Requests up, expectations low for extra school cash

Requests up, expectations low for extra school cash

(Calif.) For months, Gov. Jerry Brown’s fiscal managers have been warning everyone not to get their hopes up for new programs or services in his revised May budget expected out later this week.

The point became clear with news that personal tax collections in April – typically the state’s largest source of income – fell $1 billion short of projections the administration made only in January.

Although the dip came as a surprise to many around the Capitol, state coffers could still recover before the end of the fiscal year if June – now the second largest collection month – ends up being especially strong. Either way, not many expect the tight-fisted Brown to offer up many new spending ideas with release of the May revised.

“We’ve been told to lower our expectations,” said Teri Burns, legislative advocate for the California School Boards Association. “There’s just not any room for new spending.”

The April numbers are expected to be officially released today by the state controller but tracking provided by the non-partisan Legislative Analyst’s Office showed that personal income taxes were down 2.8 percent last month instead of the administration’s forecast of an increase of 4.6 percent from last year.

Even if the numbers don’t recover, the Proposition 98 guarantee is expected to still be close to $70 billion – as much as 30 percent higher than during the depth of the recession.

If Brown decides not to take on any new spending programs, some thorny issues will remain.

One of the loudest drum-beats for more money has come from the after-school programs community, which says it needs $73 million more than Brown proposed in January in order to save programs that haven’t had even as much as a cost of living increase in over a decade.

The effort – led by the California After School Advocacy Alliance, a group of organizations that works to enhance accessibility to quality after school programs – has been focused on raising awareness about the need for increased funding to the state’s After School Education & Safety (ASES) program, which provides funding for services supporting more than 400,000 of California’s most vulnerable students.

ASES programs have operated within fixed funding levels for nearly a decade, while increases in the California Consumer Price Index (19 percent) and the state minimum wage (33 percent) have taken a toll on the sustainability of many programs. As a result, administrators and supporters of ASES programs say, nearly a third are at risk of having to cut staff and eliminate enrichment activities for children and could be forced to shut down by 2018 if the state doesn’t act now.

Many legislative requests this session deal with growing the existing teacher pool and improving job conditions in order to retain happy and qualified educators.

There are 20 some bills designed to address the teacher shortage, from providing student loan payoff programs and new teacher training to affordable housing as well as additional family leave and unemployment insurance benefits.

These proposals would require in the tens of millions of dollars to implement, according to estimates.

Questions have also arisen about the impact the new minimum wage increases will have on schools.

Brown’s Department of Finance has said that increasing the minimum wage to $15 will cost taxpayers $3.6 billion per year when fully implemented. Adjusting to increased labor costs for schools on a fixed budget is likely to impact jobs for bus drivers, groundskeepers, custodians, special education staff and after-school activities, they surmised. Finance staff also said underprivileged school districts will feel the impact of these adjustments far more than affluent districts.

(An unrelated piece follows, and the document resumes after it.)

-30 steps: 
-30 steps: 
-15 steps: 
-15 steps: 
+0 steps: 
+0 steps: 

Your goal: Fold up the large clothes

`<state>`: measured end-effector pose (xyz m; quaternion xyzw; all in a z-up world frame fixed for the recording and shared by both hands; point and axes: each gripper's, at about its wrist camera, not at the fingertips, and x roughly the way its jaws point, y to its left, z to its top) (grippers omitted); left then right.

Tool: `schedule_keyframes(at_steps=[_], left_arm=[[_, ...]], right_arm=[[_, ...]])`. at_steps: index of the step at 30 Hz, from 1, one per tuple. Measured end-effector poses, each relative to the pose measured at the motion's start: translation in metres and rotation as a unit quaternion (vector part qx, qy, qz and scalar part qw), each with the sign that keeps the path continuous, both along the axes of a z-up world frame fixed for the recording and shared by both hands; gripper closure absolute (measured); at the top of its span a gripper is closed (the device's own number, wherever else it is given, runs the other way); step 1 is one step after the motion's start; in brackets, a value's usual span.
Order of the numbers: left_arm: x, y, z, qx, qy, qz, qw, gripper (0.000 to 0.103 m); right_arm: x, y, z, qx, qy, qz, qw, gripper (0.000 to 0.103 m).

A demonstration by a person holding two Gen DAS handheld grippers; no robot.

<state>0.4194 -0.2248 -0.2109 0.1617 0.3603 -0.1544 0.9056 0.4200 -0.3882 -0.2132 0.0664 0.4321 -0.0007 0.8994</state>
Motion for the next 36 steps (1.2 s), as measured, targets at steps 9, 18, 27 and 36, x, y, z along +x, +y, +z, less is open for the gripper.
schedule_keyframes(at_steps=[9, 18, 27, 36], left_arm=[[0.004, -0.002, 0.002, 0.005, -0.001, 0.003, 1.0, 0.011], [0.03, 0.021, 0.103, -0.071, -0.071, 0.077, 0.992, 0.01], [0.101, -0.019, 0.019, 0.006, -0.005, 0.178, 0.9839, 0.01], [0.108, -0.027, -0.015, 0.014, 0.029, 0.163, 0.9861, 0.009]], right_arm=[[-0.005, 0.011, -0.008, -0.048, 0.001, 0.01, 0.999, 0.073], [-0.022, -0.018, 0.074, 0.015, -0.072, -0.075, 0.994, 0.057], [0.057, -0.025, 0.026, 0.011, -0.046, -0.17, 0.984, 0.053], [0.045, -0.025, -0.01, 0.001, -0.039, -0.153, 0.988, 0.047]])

School groups say the governor would be remiss if he didn’t account for at least some of these increased costs to schools in his new budget proposal.

Legislators still intent on putting some teeth into a new school performance and accountability system being developed by the State Board of Education are moving a bill that analysts say could run in the millions of dollars.

AB 2548 by Assemblywoman Shirley Weber (D-San Diego) would require the SBE to use data to support a variety of indicators that would be used to assess how well schools are educating students, including:

  • For elementary and middles schools, a measure of: pupil achievement in at least English language arts, mathematics, and science; academic growth; progress toward English proficiency; chronic absenteeism; school climate. 
  • For high schools, a measure of: pupil achievement in at least English language arts, mathematics, and science; graduation rates; progress toward English proficiency; college and career readiness; chronic absenteeism; and school climate. 
  • Requires substantial weight and, in aggregate, much greater weight, to be given to the measure of: pupil achievement in ELA, math and science; academic growth and progress towards English proficiency.

The bill would also require that, when it comes to identifying appropriate assistance for a school or LEA under the system, the California Collaborative for Educational Excellence and county superintendents of schools analyze data aligned with eight state priorities in the Local Control Funding Formula.

AB 2548 would require the creation of “a data and reporting system that provides meaningful and accessible information on school and school district performance that is displayed through an electronic platform. “Parents and the public must have the ability to easily access, compare, analyze, and summarize school reports, pupil performance results, and the progress made by schools and school districts in reaching all of the state’s priority areas for purposes of local control and accountability plans and the local control funding formula,” an analysis of the bill states.